◆ **WORK REQUIRED**
Would you return exactly the lines running from the one with "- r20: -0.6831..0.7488" to the bottom of the listing below, and no others?

◆ **EXERCISE DATA**
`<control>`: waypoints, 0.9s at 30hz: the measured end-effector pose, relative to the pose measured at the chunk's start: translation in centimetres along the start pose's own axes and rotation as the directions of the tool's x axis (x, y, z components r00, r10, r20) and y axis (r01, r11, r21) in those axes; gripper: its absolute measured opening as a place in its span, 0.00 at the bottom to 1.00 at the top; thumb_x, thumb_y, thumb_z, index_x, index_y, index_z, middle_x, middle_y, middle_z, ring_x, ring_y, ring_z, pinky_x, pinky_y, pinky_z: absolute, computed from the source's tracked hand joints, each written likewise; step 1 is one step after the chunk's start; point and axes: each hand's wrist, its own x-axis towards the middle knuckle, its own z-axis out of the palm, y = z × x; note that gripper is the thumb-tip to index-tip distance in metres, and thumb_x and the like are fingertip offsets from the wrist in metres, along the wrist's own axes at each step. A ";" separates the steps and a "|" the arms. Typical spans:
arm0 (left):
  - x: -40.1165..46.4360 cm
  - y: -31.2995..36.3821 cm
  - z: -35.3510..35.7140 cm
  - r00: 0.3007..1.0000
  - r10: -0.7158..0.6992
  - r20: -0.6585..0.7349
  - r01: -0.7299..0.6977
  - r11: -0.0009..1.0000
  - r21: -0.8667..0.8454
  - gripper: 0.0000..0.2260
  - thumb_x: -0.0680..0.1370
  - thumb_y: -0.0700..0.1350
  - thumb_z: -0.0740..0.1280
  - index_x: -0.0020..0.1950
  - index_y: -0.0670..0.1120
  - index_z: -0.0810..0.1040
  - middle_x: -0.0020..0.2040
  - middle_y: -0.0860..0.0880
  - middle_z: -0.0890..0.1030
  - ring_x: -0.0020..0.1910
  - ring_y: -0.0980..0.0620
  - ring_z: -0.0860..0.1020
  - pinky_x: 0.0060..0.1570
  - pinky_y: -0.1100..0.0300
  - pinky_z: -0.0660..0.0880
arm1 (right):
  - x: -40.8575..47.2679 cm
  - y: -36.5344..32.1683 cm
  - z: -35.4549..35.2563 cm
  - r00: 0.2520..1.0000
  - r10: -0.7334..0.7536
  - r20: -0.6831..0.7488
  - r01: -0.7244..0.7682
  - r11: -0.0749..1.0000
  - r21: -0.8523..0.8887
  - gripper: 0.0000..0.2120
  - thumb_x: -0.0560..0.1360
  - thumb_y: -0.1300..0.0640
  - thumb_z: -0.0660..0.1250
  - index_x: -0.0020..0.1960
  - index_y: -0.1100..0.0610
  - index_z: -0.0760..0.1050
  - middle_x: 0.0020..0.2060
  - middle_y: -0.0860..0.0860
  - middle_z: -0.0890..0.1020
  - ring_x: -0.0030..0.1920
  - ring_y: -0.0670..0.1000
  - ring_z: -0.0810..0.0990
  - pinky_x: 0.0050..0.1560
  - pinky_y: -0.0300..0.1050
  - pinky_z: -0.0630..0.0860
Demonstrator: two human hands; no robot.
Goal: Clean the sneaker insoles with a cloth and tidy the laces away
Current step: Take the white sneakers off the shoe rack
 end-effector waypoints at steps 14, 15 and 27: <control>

◆ **SOLUTION TO THE EXERCISE**
  - r20: -0.6831..0.7488
  - r01: -0.7244..0.7682
  - r11: -0.0749..1.0000
  - r21: -0.8523..0.8887
  - gripper: 0.0000..0.2120
  - thumb_x: -0.0560..0.1360
  - thumb_y: -0.1300..0.0640
  - thumb_z: -0.0660..0.1250
  - index_x: -0.0020..0.1960
  - index_y: -0.1100..0.0610
  - index_z: -0.0760..0.1050
  - middle_x: 0.0020..0.2060
  - middle_y: -0.0860..0.0860
  - middle_z: -0.0890..0.1020
  - ring_x: -0.0030..0.1920
  - ring_y: -0.0670..0.1000
  - ring_z: -0.0810..0.0990
  - pinky_x: 0.0050..0.1560
  - pinky_y: -0.0300..0.1050
  - pinky_z: -0.0630..0.0860
Demonstrator: two human hands; no robot.
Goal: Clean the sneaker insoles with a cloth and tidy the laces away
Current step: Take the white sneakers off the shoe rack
 end-effector waypoints at steps 14, 15 and 27: <control>

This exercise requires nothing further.